▶ **TASK GOAL**: Tell how many lines in the data below contain "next", using one number as the whole reply.

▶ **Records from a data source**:
################

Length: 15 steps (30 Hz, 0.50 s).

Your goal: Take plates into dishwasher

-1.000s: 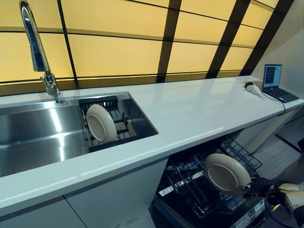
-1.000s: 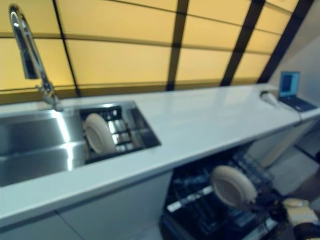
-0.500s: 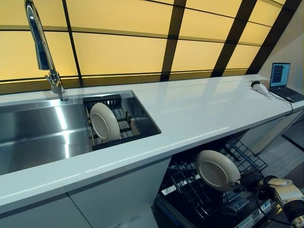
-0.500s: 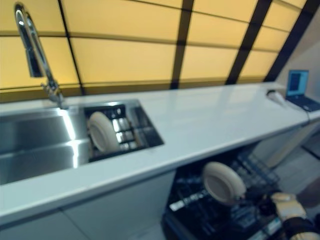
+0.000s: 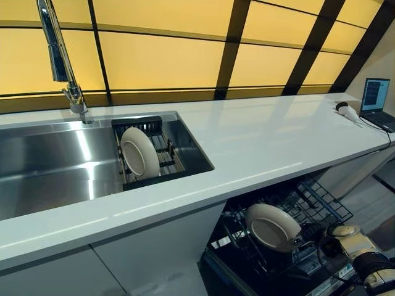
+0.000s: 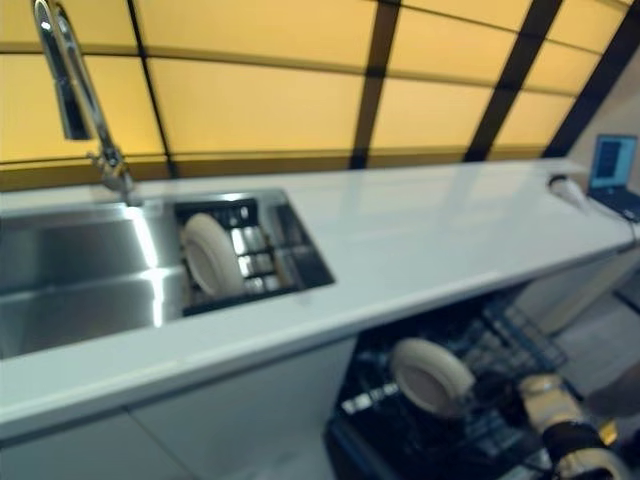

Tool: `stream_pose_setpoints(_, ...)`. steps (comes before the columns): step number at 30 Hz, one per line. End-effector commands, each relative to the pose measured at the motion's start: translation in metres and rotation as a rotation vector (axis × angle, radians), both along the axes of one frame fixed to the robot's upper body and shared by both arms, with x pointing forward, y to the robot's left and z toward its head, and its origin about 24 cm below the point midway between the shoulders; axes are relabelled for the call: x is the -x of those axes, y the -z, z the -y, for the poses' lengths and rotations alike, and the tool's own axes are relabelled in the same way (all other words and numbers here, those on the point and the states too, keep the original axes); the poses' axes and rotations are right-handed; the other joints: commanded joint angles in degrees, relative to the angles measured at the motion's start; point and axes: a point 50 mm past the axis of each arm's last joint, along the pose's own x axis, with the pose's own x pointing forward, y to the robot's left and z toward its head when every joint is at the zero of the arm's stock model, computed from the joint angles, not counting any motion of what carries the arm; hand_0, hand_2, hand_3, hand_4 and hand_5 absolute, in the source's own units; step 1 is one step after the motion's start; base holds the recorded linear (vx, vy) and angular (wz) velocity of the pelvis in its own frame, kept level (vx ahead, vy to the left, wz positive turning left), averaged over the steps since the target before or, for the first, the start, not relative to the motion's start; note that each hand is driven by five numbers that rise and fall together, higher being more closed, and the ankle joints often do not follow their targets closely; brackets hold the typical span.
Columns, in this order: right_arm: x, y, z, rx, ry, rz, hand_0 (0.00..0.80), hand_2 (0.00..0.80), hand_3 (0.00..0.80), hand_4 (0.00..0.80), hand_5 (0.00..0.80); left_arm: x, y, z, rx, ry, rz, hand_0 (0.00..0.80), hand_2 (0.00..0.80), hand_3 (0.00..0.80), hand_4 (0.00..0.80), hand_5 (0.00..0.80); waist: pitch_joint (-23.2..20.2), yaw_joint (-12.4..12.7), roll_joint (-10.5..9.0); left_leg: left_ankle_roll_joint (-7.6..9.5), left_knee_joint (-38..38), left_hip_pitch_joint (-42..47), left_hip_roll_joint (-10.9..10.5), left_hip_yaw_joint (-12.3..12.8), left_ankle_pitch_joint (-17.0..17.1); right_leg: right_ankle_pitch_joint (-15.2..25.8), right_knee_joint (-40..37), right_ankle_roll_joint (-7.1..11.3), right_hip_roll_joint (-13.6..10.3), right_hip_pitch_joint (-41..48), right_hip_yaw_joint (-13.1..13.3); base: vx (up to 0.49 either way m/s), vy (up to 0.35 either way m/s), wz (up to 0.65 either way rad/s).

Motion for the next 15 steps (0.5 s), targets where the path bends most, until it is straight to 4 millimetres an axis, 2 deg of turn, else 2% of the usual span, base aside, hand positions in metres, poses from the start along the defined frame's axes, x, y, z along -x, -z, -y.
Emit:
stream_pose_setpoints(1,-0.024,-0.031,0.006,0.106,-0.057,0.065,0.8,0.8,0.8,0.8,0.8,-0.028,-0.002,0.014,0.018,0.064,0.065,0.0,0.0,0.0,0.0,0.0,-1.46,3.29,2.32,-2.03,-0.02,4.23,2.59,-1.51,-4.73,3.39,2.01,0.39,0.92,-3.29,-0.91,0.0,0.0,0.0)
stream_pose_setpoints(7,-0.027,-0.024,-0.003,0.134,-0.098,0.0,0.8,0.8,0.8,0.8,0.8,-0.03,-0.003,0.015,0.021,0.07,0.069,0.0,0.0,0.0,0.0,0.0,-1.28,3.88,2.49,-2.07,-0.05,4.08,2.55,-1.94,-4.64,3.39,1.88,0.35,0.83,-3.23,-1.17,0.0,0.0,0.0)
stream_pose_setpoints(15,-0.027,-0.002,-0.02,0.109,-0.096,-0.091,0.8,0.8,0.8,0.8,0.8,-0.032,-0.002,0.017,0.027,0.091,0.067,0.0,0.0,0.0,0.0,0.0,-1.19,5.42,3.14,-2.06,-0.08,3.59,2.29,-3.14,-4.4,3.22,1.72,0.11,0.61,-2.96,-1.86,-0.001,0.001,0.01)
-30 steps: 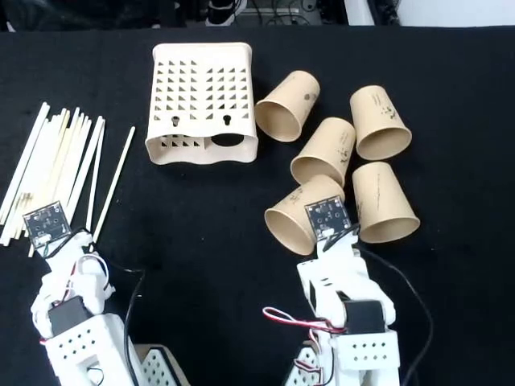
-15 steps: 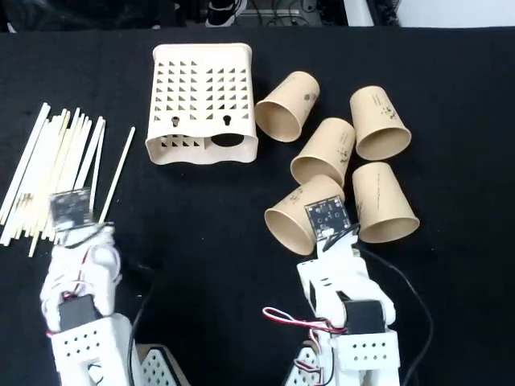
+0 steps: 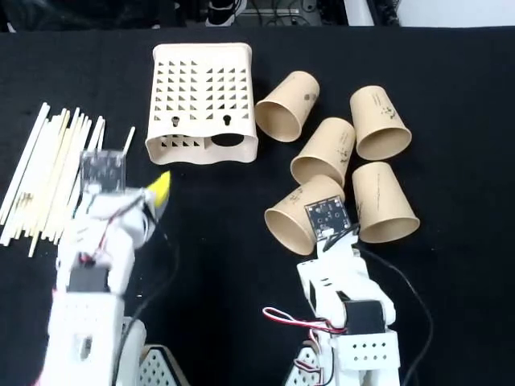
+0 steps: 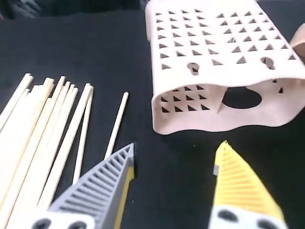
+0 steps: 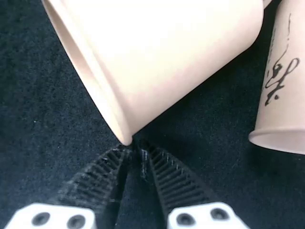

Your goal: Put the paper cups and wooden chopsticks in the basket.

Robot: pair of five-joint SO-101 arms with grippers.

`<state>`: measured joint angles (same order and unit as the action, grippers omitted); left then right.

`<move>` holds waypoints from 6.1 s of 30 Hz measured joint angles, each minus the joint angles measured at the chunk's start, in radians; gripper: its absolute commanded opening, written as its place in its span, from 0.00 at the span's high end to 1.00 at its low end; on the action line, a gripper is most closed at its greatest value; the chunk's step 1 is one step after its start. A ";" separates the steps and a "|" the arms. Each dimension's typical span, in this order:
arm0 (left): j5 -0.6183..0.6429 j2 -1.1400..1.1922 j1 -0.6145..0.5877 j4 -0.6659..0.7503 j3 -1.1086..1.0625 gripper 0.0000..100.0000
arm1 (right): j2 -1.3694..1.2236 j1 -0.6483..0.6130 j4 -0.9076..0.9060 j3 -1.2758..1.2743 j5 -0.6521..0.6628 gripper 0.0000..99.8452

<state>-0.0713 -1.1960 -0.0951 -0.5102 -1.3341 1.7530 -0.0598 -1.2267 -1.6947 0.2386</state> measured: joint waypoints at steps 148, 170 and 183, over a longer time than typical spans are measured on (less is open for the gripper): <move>0.302 -0.361 -0.221 -0.218 0.476 0.97 | -0.973 -0.072 -0.370 1.826 -0.006 0.99; 0.295 -0.018 0.133 0.130 0.184 0.97 | -1.993 -0.241 -0.512 2.634 -0.077 0.99; 0.292 -0.018 0.199 -0.038 0.204 0.97 | -1.999 -0.245 -0.512 2.504 -0.097 0.99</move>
<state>0.2202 -1.2144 0.1043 -0.5485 -1.1301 -0.2463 -0.3053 -1.7392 0.8094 0.1419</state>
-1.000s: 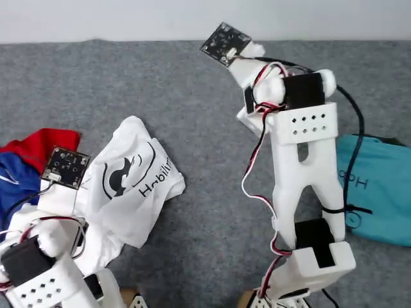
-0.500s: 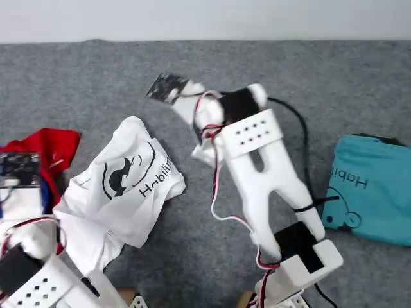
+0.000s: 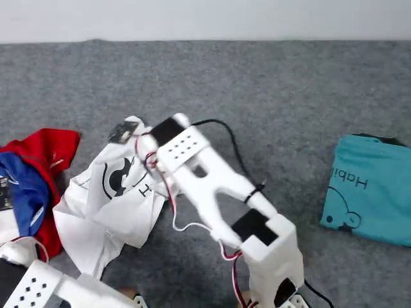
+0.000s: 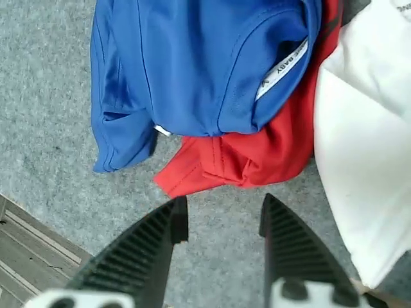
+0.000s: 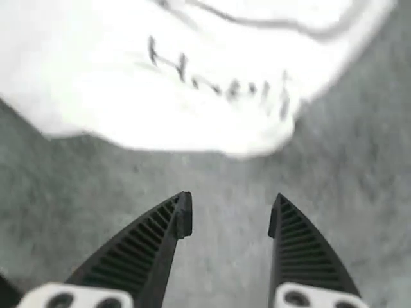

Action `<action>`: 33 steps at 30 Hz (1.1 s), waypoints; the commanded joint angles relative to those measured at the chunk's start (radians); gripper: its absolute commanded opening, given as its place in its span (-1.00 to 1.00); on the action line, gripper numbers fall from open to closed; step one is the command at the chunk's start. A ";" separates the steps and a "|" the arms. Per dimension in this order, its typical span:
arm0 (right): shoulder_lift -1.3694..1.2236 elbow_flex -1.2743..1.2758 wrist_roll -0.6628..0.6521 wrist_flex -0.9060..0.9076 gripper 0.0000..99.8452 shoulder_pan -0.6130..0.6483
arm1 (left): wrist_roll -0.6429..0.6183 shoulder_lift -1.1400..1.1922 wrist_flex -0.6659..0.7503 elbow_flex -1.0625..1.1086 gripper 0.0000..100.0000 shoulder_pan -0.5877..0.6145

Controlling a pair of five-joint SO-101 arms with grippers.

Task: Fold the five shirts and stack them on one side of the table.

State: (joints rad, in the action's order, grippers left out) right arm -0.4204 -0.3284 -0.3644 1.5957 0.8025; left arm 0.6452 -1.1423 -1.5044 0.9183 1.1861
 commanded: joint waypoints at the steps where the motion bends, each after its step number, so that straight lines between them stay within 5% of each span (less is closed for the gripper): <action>1: -0.007 -0.008 0.009 -0.079 -0.58 0.031 | 0.011 -0.015 0.021 0.001 -0.62 0.000; 13: -0.243 -0.008 -0.086 -0.206 -0.60 0.033 | 0.011 -0.017 0.021 0.001 -0.62 -0.003; 19: -0.260 -0.008 -0.161 -0.117 -0.96 0.013 | 0.012 -0.014 0.021 0.001 -0.62 -0.005; 33: -0.242 -0.450 -0.442 0.036 -0.98 -0.440 | 0.012 -0.017 0.021 0.002 -0.62 -0.005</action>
State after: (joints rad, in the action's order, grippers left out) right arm -0.6905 -0.6199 -0.7311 1.6433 0.4757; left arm 0.6498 -1.1500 -1.5044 0.9183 1.1845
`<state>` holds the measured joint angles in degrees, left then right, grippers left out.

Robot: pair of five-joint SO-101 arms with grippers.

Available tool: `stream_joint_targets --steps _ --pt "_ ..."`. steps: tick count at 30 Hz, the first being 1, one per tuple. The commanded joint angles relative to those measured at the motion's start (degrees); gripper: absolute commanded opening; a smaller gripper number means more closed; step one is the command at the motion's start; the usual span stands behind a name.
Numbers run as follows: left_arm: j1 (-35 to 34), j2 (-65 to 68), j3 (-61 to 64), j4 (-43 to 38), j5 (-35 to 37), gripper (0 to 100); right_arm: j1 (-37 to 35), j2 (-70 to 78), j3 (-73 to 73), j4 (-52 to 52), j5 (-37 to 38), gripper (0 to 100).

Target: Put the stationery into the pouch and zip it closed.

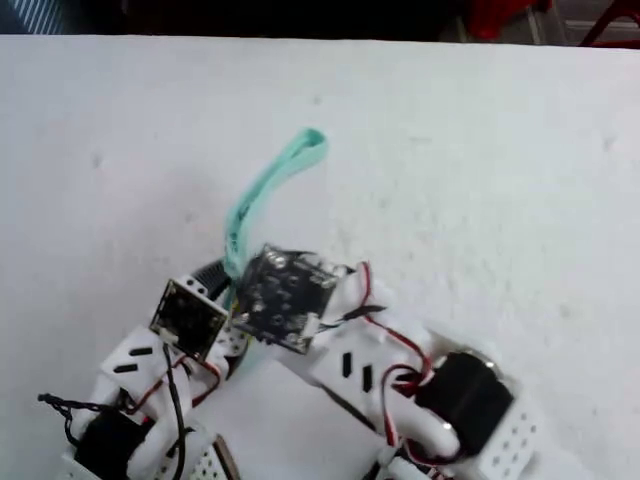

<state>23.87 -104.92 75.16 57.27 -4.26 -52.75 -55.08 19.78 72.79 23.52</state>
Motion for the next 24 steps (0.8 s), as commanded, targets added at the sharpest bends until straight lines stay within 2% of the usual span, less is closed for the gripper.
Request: stream_joint_targets --steps 1,4,7,10,17,24 --pt "-0.66 0.40 -0.35 0.88 -0.97 2 3.47 -0.13 -8.53 2.42 2.37 1.7" --pt "-0.84 0.40 -1.93 2.29 -1.14 6 4.79 -0.13 -12.04 4.62 2.90 1.7" --pt "-0.84 0.40 -4.57 5.10 -0.53 19 4.62 -0.04 -12.13 5.58 2.81 1.7" --pt "-0.92 0.40 -6.15 7.12 4.66 26 4.62 -0.04 -10.90 5.85 2.81 1.7" --pt "-0.92 0.40 -9.76 6.95 5.80 24 4.62 -0.57 -7.38 6.29 2.81 1.7" --pt "-0.92 0.40 -10.11 7.21 5.63 5 5.05 -0.66 -7.38 8.66 3.16 1.7"
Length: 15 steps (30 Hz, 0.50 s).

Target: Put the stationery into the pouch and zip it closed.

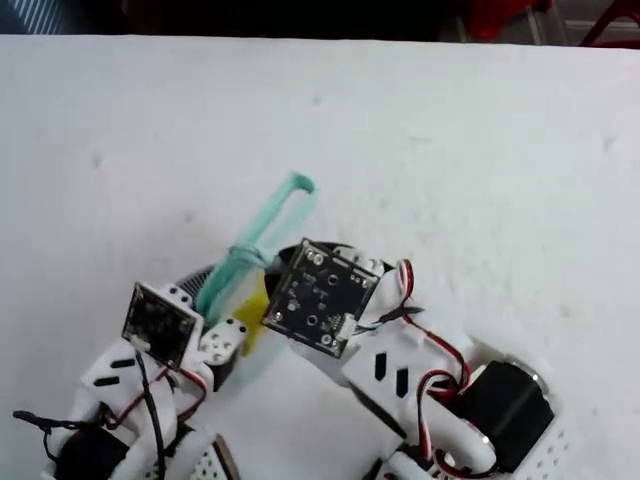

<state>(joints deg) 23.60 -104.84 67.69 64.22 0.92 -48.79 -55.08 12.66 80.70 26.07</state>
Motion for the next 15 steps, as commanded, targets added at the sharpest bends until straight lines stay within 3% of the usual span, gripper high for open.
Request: stream_joint_targets --steps 1,15 --pt "-0.66 0.31 -2.73 0.26 0.44 3 1.27 -0.66 -0.18 0.84 0.62 1.7" --pt "-0.22 0.31 -0.79 0.00 0.44 2 1.10 -0.66 -0.09 2.07 0.26 1.7"
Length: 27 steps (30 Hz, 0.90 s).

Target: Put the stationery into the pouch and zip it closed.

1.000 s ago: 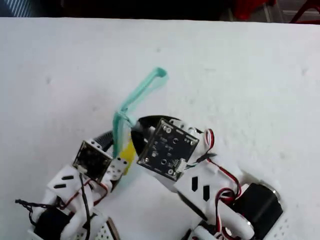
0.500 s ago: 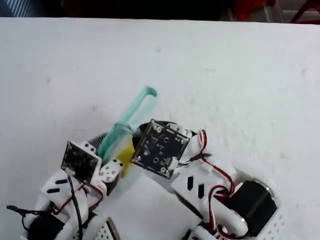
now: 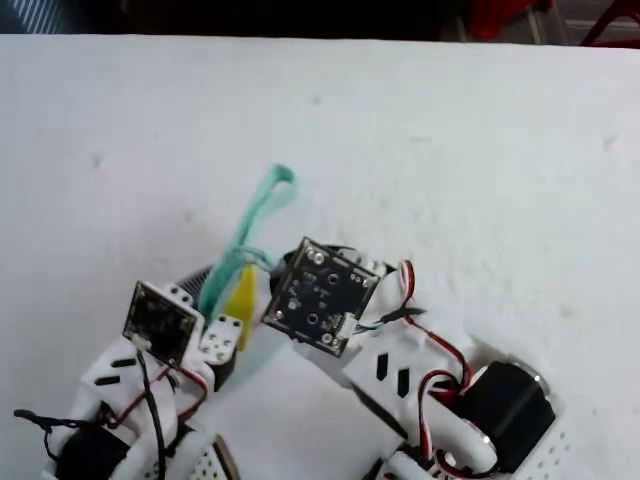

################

▶ **RESPONSE AREA**: 3